JAKARTA, iNews.id - Inilah sederet tokoh yang mempelopori pertentangan sistem tanam paksa. Saat Johannes Van Den Bosch memimpin Hindia Belanda, pemerintah Belanda mulai mengenalkan sistem tanam paksa atau cultuur stelsel.
Dalam sistem ini, setiap desa diwajibkan mengalokasikan sebagian lahan mereka untuk menanam komoditas ekspor seperti kopi, tebu, dan indigo. Rincian terkait sistem tanam paksa ini tertuang dalam dokumen resmi pada tahun 1834 Nomor 22.
Awalnya, sistem tanam paksa diterapkan di Jawa dan kemudian dikembangkan di daerah-daerah di luar Pulau Jawa. Lalu sistem tanam paksa mulai diberlakukan di Sumatera Barat pada tahun 1847.
Pada saat itu, penduduk yang sebelumnya dapat menanam kopi secara bebas dipaksa menyerahkan hasil panennya kepada pemerintah kolonial. Sistem serupa juga diterapkan di daerah lain seperti Minahasa, Lampung, dan Palembang.

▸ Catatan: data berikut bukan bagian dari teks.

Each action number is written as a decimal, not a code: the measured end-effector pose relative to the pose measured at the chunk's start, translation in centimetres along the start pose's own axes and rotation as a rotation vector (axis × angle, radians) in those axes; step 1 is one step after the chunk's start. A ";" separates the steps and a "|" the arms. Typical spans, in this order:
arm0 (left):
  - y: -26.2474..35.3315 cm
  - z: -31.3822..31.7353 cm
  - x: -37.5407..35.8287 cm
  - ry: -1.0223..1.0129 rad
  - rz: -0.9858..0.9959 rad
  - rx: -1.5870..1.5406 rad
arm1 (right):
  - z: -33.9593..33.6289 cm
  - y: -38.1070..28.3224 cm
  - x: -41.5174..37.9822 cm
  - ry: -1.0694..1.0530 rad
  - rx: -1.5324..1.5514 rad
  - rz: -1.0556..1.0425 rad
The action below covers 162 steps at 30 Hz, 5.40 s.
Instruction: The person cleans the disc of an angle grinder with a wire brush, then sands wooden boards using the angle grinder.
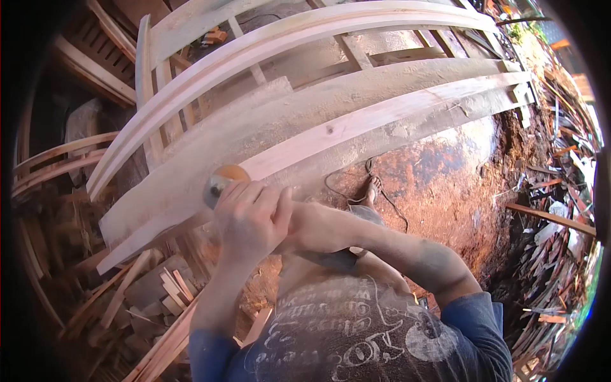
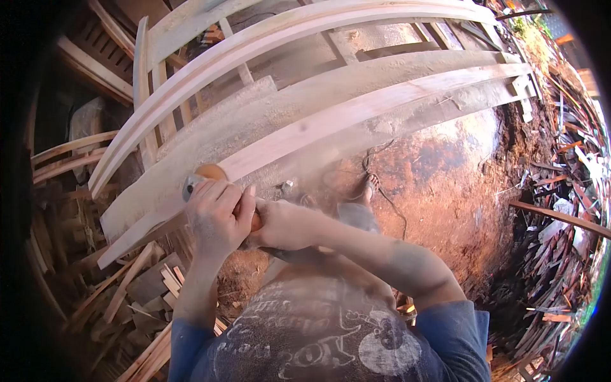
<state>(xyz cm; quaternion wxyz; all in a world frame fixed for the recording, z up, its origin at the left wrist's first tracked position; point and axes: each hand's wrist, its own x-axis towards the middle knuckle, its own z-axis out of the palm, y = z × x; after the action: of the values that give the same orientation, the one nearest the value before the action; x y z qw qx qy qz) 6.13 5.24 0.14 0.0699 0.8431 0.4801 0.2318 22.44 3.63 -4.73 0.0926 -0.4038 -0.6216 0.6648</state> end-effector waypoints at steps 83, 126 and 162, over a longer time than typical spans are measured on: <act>18.3 16.8 17.8 -0.004 0.250 -0.199 | -19.7 11.4 -16.8 0.162 0.337 0.045; 24.6 19.9 26.9 -0.128 0.424 -0.208 | -29.8 12.6 -23.0 0.326 0.166 0.113; 26.4 20.9 27.4 -0.010 0.048 -0.005 | -34.9 13.1 -21.2 0.060 0.099 0.032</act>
<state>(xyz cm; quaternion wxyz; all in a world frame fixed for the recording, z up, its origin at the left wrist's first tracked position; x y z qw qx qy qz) 48.07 16.51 -0.48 0.0690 0.8554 0.4587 0.2306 64.13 13.85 -4.13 0.1204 -0.4286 -0.5783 0.6837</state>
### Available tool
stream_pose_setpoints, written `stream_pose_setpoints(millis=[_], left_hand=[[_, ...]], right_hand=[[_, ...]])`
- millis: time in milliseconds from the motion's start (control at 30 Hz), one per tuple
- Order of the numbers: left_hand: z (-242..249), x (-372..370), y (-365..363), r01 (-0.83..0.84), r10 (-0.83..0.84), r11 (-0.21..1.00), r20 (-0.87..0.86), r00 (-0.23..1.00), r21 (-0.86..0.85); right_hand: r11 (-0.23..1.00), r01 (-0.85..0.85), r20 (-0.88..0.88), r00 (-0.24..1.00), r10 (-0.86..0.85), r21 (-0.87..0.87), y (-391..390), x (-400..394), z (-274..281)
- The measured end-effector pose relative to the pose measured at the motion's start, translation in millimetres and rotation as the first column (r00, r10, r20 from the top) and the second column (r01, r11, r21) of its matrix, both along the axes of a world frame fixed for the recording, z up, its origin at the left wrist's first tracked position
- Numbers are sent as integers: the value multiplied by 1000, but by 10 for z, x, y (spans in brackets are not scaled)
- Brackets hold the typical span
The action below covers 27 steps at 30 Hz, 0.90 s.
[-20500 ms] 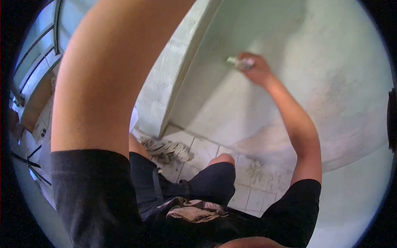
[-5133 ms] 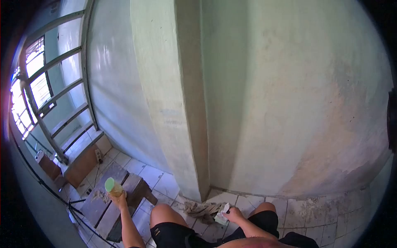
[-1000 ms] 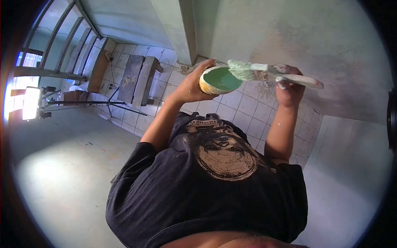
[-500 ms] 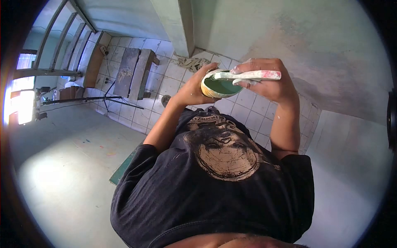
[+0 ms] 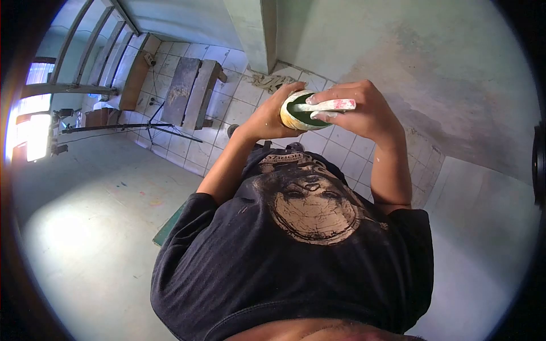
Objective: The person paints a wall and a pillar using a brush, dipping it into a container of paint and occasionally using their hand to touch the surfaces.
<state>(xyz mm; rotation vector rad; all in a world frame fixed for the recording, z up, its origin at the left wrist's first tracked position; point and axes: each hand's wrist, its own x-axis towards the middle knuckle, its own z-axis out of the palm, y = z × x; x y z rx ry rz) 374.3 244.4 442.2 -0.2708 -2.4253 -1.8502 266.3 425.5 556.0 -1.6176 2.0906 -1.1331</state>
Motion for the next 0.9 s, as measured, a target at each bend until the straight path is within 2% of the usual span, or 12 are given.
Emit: stream_pose_setpoints(millis=[200,400,600,633,700,767,900], left_hand=[[-11,12,-3,1,-2,1000,17,1000,16],[-31,0,18,15,-16,998,9,1000,64],[32,-32,57,52,-52,998,-5,999,30],[40,-34,68,57,-58,997,11,998,43],[9,-38,88,53,-52,998,-17,998,45],[19,-51,97,52,-50,998,-46,998,46],[-2,-57,139,81,-82,995,8,997,52]], right_hand=[[999,17,-107,994,-22,-48,10,62,-46],[980,183,63,982,-179,-78,151,32,53],[994,108,-77,991,-108,-9,148,121,37],[994,110,-79,991,-111,-11,174,123,48],[974,204,54,978,-199,-100,241,124,80],[983,173,21,985,-172,-65,216,147,92],[989,147,-59,987,-148,-27,219,215,29]])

Walau begitu, sistem tanam paksa yang dilakukan oleh Belanda mendapatkan kritik dari berbagai pihak. Sebagai hasil dari tekanan tersebut, Belanda akhirnya menghapus sistem tanam paksa tersebut.
Merangkum dari berbagai sumber, adapun para tokoh yang mempelopori pertentangan sistem tanam paksa sebagai berikut.
Wolter Robert van Hoëvell lahir pada 14 Juli 1812. Dia adalah seorang penulis, politikus, reformis, dan menteri asal Belanda. Ia melakukan perlawanan terhadap sistem tanam paksa semata-mata atas alasan kemanusiaan dengan tujuan menghapuskan sistem tersebut.
Di tahun 1848, ia kerap melakukan protes terhadap kebijakan pemerintah Belanda yang tidak mengutamakan kepentingan rakyat. Namun, gerakan penentangan yang dilakukannya mendapatkan tanggapan negatif dari pemerintah Belanda, dan akibatnya ia diusir karena dianggap sebagai orang radikal.
Isaäc Dignus Fransen van de Putte lahir pada 22 Maret 1822. Di abad ke-19, Frans Van de Putte merupakan tokoh politik liberal terkemuka di negeri Belanda. Ia memulai karirnya di angkatan laut dan dikenal sebagai penentang sistem tanam paksa yang dilakukan oleh pemerintah Belanda.
Bersama dengan tokoh lainnya, termasuk Douwes Dekker, Frans Van De Pute ikut berjuang melawan penindasan dan penjajahan. Selain itu, Frans Van De Pute juga memiliki pengalaman bekerja sebagai pegawai di sebuah pabrik gula besar di Jawa.
Gerakan penentangan yang dilakukannya termanifestasikan dalam bukunya yang berjudul "Sulker Contacten" atau "Kontrak Gula" dalam bahasa Indonesia.
Pada 29 September 1857 lahirlah seorang ahli hukum dan tokoh penggerak gerakan Politik Etis asal Belanda yang bernama Van Deventer. Melalui gerakan humanis yang ia pilih, Van Deventer terus menentang praktik kolonialisme di Hindia Belanda pada abad ke-19.
Dengan melakukan gerakan penentangan, Van Deventer mendorong adanya perubahan dalam hubungan yang sebelumnya tidak seimbang menjadi hubungan yang saling menguntungkan. Hal ini dilakukan setelah ia menyaksikan perilaku bangsa Belanda dalam menerapkan kebijakan kolonial di Hindia Belanda.